__Task directions__: Starting at the line with "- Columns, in" and stopping at the final line, retype the data below exactly; do not carry over any pictures.

===============

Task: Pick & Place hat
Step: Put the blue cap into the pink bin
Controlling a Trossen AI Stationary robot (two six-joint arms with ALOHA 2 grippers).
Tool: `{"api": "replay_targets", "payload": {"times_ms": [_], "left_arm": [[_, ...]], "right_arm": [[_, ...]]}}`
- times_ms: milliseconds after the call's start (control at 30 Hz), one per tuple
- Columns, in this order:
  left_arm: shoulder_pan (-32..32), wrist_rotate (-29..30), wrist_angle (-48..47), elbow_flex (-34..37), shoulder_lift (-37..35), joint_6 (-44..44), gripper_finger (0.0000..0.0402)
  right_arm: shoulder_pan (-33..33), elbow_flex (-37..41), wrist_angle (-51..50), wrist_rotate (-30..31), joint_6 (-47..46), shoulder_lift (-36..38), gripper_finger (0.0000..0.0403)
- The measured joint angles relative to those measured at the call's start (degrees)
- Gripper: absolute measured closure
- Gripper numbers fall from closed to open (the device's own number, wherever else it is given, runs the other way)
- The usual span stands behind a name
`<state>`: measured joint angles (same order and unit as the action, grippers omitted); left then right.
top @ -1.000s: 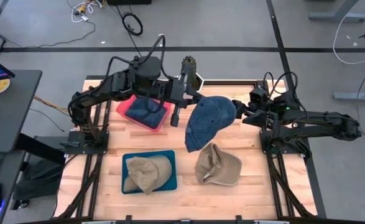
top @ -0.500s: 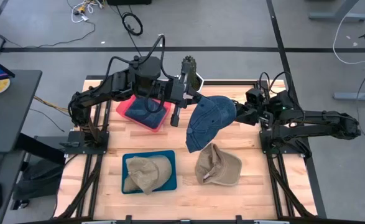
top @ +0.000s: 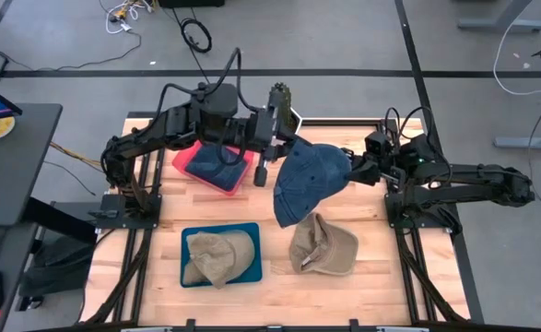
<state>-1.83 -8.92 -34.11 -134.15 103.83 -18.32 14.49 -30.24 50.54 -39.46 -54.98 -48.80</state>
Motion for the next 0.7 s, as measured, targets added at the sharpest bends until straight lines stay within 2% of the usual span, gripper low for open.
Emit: {"api": "replay_targets", "payload": {"times_ms": [233,433,533,700], "left_arm": [[0.01,6.39,1.17,-0.07,-1.46,13.44,0.0293],[0.00,9.39,2.08,-0.15,-4.27,23.47,0.0230],[-0.42,11.86,2.20,-0.18,-5.60,34.66,0.0201],[-2.25,12.28,-2.91,-0.20,-7.97,56.62,0.0167]], "right_arm": [[0.06,0.00,-0.03,0.43,0.00,0.72,0.0395],[0.06,0.00,0.01,0.42,0.00,1.54,0.0396],[0.04,0.02,-0.24,0.47,-0.01,1.94,0.0396],[0.08,0.02,-0.13,1.18,0.10,2.74,0.0396]]}}
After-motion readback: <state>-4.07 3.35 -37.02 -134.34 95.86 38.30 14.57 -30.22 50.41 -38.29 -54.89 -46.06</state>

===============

__Your response__:
- Columns, in this order:
  left_arm: shoulder_pan (-32..32), wrist_rotate (-29..30), wrist_angle (-48..47), elbow_flex (-34..37), shoulder_lift (-37..35), joint_6 (-44..44), gripper_finger (0.0000..0.0402)
  right_arm: shoulder_pan (-33..33), elbow_flex (-37..41), wrist_angle (-51..50), wrist_rotate (-30..31), joint_6 (-47..46), shoulder_lift (-36..38), gripper_finger (0.0000..0.0403)
- The measured joint angles relative to those measured at the call's start (degrees)
- Gripper: absolute measured closure
- Gripper numbers fall from closed to open (the device's own number, wherever else it is given, runs the other way)
- The usual span stands behind a name
`<state>`: measured joint angles (same order and unit as the action, grippers omitted); left then right.
top @ -1.000s: 
top @ -0.500s: 
top @ +0.000s: 
<state>-1.83 -8.92 -34.11 -134.15 103.83 -18.32 14.49 -30.24 50.54 -39.46 -54.98 -48.80</state>
Motion for the next 0.7 s, as measured, targets added at the sharpest bends until straight lines stay within 2% of the usual span, gripper low for open.
Emit: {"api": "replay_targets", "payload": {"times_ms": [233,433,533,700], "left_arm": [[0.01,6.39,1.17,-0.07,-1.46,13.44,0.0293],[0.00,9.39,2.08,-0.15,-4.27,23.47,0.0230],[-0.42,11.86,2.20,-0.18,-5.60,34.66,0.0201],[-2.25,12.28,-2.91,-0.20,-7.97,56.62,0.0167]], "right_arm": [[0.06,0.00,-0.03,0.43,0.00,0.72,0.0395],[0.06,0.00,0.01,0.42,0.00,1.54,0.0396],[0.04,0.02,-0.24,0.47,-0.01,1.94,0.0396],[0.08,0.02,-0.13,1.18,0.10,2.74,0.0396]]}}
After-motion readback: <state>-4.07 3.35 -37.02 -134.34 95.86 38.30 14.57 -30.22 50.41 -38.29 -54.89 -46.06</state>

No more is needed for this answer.